It seems like only yesterday that libertarians of both the left and right were in full-throated outcry about the supposed “militarization” of the police and the supposed excesses of the “surveillance state.” Those arguments don’t look so hot in the wake of the terrible attack in Paris which showed the dangers of (a) not having police who are adequately armed, trained, and ready to stop terrorists with AK-47s and suicide vests and (b) not having adequate surveillance of terrorist networks to stop their attacks before they occur.
It is the second weakness — the inability to adequately monitor terrorist networks — that has understandably gotten the most attention. James Comey, the FBI director, has warned that the spread of encrypted communications is making it impossible for authorities to intercept terrorist messages even when they have a court order to do so.
The Manhattan district attorney Cyrus Vance Jr. joined Comey in a press conference where he “released a 42-page white paper arguing that his office was unable to execute 111 search warrants for smartphones from September 2014 to October 2015 because the devices employed Apple’s ‘full disk encryption.’ That technology prohibits anyone, except the iPhone’s owner, from accessing a device’s contents without a user’s password.”
William Bratton, the New York police commissioner, also joined those criticisms, warning, “We have, in many respects, gone blind.”
And CIA Director John Brennan got into the act, too, warning that “in the past several years because of a number of unauthorized disclosures and a lot of handwringing over the government’s role in the effort to try to uncover these terrorists, there have been some policy and legal, and other actions that are taken that make our ability collectively internationally to find these terrorists much more challenging.”
Reports that the Paris attackers communicated with encrypted apps underlines the danger and shows that Messrs. Comey, Bratton, and Brennan are not scare-mongering — they are warning the public of very real dangers that need to be urgently addressed.

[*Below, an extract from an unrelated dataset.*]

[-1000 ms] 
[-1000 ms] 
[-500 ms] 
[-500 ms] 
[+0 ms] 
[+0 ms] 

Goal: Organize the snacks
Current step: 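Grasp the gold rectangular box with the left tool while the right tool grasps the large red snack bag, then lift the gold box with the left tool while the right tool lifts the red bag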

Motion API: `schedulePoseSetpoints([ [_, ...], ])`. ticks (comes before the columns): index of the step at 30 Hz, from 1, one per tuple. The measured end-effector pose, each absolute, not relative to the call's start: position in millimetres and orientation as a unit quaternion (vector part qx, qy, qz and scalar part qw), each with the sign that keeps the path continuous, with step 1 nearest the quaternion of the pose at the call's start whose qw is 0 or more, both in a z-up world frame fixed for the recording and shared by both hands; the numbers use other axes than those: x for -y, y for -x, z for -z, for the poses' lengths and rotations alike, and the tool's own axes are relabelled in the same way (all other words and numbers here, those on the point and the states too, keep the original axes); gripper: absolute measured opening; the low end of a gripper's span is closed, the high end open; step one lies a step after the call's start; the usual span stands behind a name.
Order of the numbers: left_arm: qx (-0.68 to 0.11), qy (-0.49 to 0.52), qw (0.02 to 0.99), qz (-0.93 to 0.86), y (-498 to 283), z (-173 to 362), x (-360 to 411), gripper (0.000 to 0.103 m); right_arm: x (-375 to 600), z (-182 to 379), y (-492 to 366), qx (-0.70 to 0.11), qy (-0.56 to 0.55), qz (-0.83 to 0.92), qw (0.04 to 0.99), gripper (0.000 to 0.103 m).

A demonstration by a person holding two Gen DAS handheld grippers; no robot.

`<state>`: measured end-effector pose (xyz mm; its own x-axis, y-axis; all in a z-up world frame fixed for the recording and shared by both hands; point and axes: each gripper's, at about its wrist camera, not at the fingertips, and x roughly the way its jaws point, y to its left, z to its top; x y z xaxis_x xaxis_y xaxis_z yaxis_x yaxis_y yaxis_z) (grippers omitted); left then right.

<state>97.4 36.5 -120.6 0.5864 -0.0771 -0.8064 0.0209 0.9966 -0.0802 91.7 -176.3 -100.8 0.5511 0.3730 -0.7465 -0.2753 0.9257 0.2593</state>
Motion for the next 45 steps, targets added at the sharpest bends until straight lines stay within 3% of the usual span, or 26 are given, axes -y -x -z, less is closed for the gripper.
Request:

Yet the Obama administration abandoned efforts to pass legislation that would mandate companies such as Apple, Google, and Microsoft maintain a “back door” that would allow law enforcement to access communications when lawfully entitled do so. This mandate was unpopular with technology companies and their libertarian allies who conjured up fears of Big Brother, warned that poor Internet security could be exploited by hackers, and fretted that if American companies installed “back doors” users would migrate to foreign firms that didn’t. These are reasonable worries, but the Paris assault (in addition to other recent attacks, such as the bombing of a Russian civilian airliner) should tilt the balance in favor of more law enforcement capability, not less.
Not only did Obama refuse to stand up to the technologists and libertarians on this issue, but he also gave up the fight on the NSA’s collection of metadata, which was unfairly demonized after it was revealed by the traitor Edward Snowden. This simply refers to the NSA practice of collecting phone records listing connections between numbers (but not the content of calls) in order to map terrorist networks. That authority, which was repealed with the support of a bipartisan coalition in Congress (including the likes of Ted Cruz and Rand Paul), will now expire at the end of this month, leaving us a bit more vulnerable to attack at a time when ISIS is more dangerous than ever.
Those decisions, which seemed reasonable to many just a few weeks ago, need to be reexamined in light of the Paris attacks which make clear that terrorism is not a remote or outlandish possibility — it is a major threat, and American cities are just as vulnerable as Paris was.
The Paris attack should also make us rethink the outcry over police departments getting military-style equipment. The ACLU is alarmed: “The images on the news of police wearing helmets and masks, toting assault rifles, and riding in mine-resistant armored vehicles are not isolated incidents — they represent a nationwide trend of police militarization.” Why, the civil libertarians demand to know, are police stockpiling helmets, assault rifles, armored vehicles? Isn’t that overkill?
Actually, no. The Paris attack shows that such military-style equipment is necessary to respond to well-armed and well-organized terrorist attacks. That is why the New York Police Department is creating a new counter-terrorism unit — soon to be more than 500 strong — that will be armed with assault-rifles, not just standard pistols. It’s unfortunate that such measures are necessary. It would be nice if we could go back to the days when all we needed were patrolmen walking a beat with a billy club. Officers on patrol are still necessary, but so are SWAT teams ready to do battle with terrorists who exist in the real world, not just in the imaginations of Hollywood screenwriters.
That is not a defense of police misconduct, which is a real problem that needs to be addressed. But we should not lose sight of the bigger picture that we need the “thin blue line” — backed by robust surveillance capabilities — to protect us against those who think they have a mandate from Allah to commit mass murder.